__WORK ORDER__: Here the whole listing must be retyped exactly, with no line omitted.

---------- GIVEN INFORMATION ----------

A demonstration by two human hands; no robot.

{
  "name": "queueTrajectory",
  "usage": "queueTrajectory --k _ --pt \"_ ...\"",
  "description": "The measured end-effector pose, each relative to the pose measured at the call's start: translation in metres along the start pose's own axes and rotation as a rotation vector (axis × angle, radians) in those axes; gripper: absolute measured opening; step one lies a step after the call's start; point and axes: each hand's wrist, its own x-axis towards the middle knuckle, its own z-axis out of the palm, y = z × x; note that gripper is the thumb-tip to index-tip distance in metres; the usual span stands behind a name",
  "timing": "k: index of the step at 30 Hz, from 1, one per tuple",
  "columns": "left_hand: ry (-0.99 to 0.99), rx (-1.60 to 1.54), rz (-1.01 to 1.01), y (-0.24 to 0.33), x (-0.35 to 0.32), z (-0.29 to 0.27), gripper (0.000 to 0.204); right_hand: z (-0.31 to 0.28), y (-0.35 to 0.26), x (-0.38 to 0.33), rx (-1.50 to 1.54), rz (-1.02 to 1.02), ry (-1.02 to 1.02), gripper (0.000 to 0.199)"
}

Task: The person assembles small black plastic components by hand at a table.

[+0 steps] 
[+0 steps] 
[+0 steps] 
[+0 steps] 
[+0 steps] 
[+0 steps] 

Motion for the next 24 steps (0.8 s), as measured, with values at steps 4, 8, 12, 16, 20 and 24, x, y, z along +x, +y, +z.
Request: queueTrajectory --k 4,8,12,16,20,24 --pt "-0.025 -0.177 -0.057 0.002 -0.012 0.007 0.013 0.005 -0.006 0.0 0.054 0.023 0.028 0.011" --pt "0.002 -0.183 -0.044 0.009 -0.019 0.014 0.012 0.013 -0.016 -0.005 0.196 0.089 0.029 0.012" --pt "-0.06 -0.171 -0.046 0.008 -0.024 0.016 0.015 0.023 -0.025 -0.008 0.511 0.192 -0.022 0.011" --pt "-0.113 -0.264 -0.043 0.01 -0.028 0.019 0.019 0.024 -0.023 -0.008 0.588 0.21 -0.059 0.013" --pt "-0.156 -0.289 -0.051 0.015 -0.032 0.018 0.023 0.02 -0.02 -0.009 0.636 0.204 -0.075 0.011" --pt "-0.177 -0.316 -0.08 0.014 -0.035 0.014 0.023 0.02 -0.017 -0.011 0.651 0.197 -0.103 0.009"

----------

__TASK RESULT__:
A demonstration by two human hands; no robot.

{
  "name": "queueTrajectory",
  "usage": "queueTrajectory --k _ --pt \"_ ...\"",
  "description": "The measured end-effector pose, each relative to the pose measured at the call's start: translation in metres along the start pose's own axes and rotation as a rotation vector (axis × angle, radians) in those axes; gripper: absolute measured opening; step one lies a step after the call's start; point and axes: each hand's wrist, its own x-axis towards the middle knuckle, its own z-axis out of the palm, y = z × x; note that gripper is the thumb-tip to index-tip distance in metres; the usual span stands behind a name",
  "timing": "k: index of the step at 30 Hz, from 1, one per tuple",
  "columns": "left_hand: ry (-0.99 to 0.99), rx (-1.60 to 1.54), rz (-1.01 to 1.01), y (-0.24 to 0.33), x (-0.35 to 0.32), z (-0.29 to 0.27), gripper (0.000 to 0.204); right_hand: z (-0.31 to 0.28), y (-0.35 to 0.26), x (-0.38 to 0.33), rx (-1.50 to 1.54), rz (-1.02 to 1.02), ry (-1.02 to 1.02), gripper (0.000 to 0.199)"
}

Task: The person assembles small black plastic components by hand at a table.

[+0 steps] 
[+0 steps] 
[+0 steps] 
[+0 steps] 
[+0 steps] 
[+0 steps] 

Motion for the next 24 steps (0.8 s), as measured, with values at steps 4, 8, 12, 16, 20 and 24, x, y, z along +x, +y, +z.
Request: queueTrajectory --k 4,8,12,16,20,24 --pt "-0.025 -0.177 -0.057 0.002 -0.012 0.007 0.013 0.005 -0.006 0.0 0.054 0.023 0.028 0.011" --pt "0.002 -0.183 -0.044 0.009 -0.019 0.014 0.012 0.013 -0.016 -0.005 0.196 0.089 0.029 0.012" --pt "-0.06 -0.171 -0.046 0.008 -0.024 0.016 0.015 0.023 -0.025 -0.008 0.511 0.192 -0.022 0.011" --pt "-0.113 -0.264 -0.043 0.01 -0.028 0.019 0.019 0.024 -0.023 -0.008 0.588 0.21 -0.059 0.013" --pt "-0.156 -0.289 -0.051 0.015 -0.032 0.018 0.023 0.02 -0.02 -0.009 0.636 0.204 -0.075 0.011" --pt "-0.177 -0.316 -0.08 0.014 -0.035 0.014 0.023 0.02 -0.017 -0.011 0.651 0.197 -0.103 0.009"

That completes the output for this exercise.